FBI problems with FISA warrants extend beyond Russia case, DOJ watchdog warns
Inspector General Michael Horowitz says FBI is doing a poor job complying with Wood procedures designed to protect Americans' civil liberties in surveillance warrants.
The Justice Department's chief watchdog issued an extraordinary warning Tuesday that the FBI is failing to follow its own rules when pursuing surveillance warrants in sensitive intelligence and terrorism cases, confirming that problems first exposed in the Russia collusion probe extend to other cases.
DOJ Inspector General Michael Horowitz wrote FBI Director Chris Wray in a management alert memo that a review of more than two dozen Foreign Intelligence Surveillance Act warrant cases found agents were not complying with the so-called Woods Procedures designed to protect American civil liberties during such probes.
Among the problems cited was a failure by agents to substantiate allegations submitted to courts, similar to the missteps the FBI made in failing to ensure allegations in the Steele dossier back in 2016 were verified before securing a FISA warrant targeting the Trump campaign and former adviser Carter Page.

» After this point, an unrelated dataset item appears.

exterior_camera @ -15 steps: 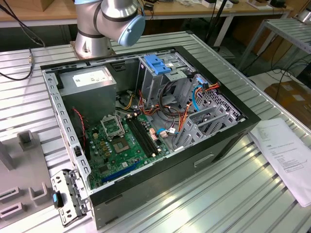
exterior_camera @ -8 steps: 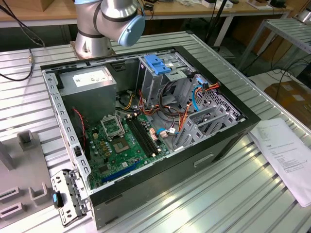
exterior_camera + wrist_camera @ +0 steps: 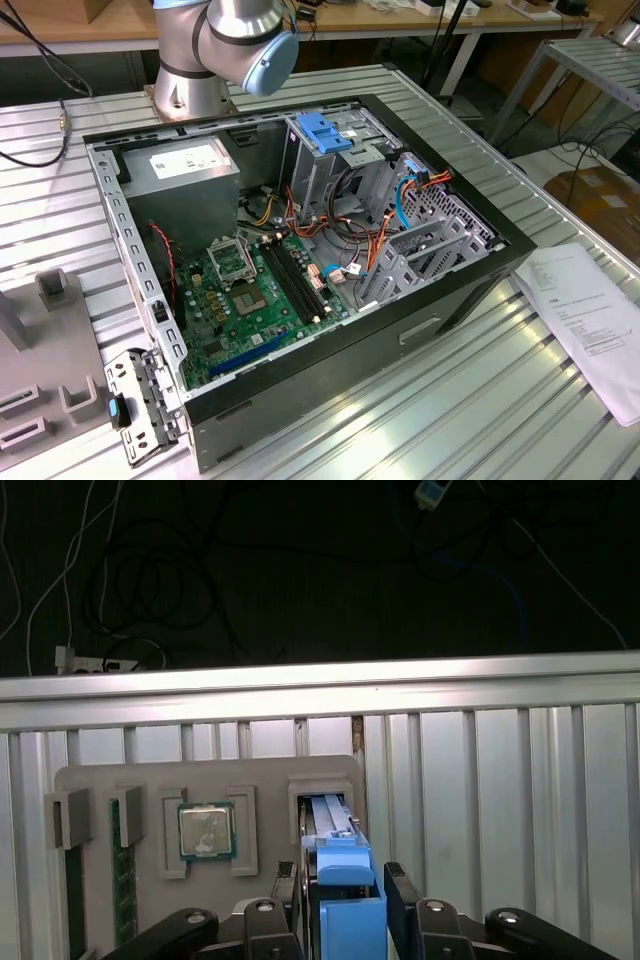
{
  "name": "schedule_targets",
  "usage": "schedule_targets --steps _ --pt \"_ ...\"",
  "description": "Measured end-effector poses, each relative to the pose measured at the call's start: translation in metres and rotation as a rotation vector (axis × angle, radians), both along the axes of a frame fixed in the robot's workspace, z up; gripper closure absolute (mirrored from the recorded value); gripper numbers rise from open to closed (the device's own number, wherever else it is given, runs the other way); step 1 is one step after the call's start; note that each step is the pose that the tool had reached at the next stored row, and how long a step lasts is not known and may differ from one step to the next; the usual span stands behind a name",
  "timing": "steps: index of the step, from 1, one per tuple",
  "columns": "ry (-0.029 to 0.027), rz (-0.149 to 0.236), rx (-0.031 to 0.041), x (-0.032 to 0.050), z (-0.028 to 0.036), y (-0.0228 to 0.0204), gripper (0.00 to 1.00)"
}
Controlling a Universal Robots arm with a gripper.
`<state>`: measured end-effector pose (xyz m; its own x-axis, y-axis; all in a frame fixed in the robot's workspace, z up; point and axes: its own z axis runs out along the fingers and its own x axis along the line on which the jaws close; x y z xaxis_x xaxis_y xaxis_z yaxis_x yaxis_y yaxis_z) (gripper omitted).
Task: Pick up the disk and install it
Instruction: 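Pick up the disk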
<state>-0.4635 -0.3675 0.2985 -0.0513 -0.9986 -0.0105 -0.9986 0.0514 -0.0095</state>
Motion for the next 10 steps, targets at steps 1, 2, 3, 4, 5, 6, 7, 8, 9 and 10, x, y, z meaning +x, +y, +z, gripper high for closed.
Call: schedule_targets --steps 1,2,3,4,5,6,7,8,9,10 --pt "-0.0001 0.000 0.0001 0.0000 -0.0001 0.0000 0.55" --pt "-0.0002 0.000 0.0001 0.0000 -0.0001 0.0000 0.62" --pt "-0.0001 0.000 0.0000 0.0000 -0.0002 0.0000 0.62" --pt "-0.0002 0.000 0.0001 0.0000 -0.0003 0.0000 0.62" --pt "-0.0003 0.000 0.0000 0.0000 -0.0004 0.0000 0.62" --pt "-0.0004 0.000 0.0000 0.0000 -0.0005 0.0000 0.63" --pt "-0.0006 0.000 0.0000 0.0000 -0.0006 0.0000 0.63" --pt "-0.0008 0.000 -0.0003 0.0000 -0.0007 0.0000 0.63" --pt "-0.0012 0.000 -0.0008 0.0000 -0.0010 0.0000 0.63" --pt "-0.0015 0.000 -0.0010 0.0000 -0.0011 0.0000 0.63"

"As a result of our audit work to date and as described below, we do not have confidence that the FBI has executed its Woods Procedures in compliance with FBI policy," Horowitz wrote.

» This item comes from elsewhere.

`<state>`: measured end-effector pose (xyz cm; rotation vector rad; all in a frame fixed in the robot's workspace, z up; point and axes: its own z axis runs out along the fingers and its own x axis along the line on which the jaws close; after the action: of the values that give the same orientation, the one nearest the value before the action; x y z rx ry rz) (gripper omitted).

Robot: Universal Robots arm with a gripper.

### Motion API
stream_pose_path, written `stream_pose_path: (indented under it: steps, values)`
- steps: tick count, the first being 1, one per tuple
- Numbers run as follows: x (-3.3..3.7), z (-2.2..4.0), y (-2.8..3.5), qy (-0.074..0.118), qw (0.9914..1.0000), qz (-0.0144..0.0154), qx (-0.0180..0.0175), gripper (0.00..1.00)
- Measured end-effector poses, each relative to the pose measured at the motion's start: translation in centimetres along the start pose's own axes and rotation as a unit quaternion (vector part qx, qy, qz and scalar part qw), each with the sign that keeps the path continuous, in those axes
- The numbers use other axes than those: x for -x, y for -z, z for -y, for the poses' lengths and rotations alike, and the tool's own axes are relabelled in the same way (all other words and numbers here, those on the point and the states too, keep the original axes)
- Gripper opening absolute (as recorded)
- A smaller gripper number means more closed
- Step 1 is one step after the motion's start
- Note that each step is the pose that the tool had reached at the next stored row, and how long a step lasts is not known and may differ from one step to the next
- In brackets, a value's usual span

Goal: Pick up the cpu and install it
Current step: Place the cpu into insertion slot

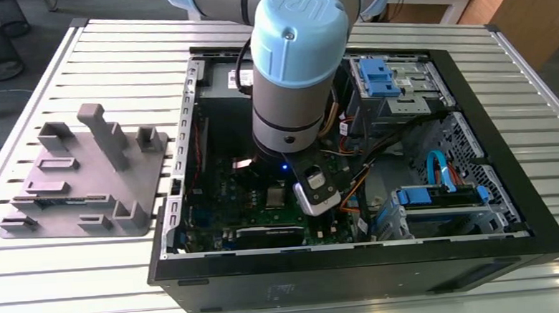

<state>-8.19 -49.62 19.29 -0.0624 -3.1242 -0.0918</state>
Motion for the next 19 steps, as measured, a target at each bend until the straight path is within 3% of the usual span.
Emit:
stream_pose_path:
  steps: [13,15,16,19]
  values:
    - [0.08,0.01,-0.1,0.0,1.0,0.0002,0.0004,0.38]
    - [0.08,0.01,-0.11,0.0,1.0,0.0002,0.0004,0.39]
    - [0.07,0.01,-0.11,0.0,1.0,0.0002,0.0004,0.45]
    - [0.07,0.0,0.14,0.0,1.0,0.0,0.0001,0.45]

"...We believe that a deficiency in the FBI’s efforts to support the factual statements in FISA applications through its Woods Procedures undermines the FBI’s ability to achieve its 'scrupulously accurate' standard for FISA applications," the IG added.
The report found that investigators:
- could not review original Woods Files for four of the 29 selected FISA applications because the FBI has not been able to locate them and, in 3 of these instances, did not know if they ever existed;
- identified apparent errors or inadequately supported facts in all of the 25 applications we reviewed;
- identified deficiencies in documentary support and application accuracy;
- interviewed FBI officials who indicated to us that there were no efforts by the FBI to use existing FBI and National Security Division oversight mechanisms to perform comprehensive, strategic assessments of the efficacy of the Woods Procedures or FISA accuracy.
Sen. Charles Grassley, R-Iowa, a senior member of the Judiciary Committee who played a key role in exposing FISA abuses during the Russia probe, said Horowitz's memo show the problems first exposed with the faulty Carter Page warrant were "just the tip of the iceberg."
“Not a single application from the past five years reviewed by the inspector general was up to snuff. That’s alarming and unacceptable," Grassley said.
“The FBI has an important job to protect our national security, but it does not have carte blanche to routinely erode the liberties of Americans without proper justification. Oversight mechanisms like the Woods Procedures exist for a reason, and if the FBI wants to restore its reputation among the American people, it had better start taking them seriously,” he added.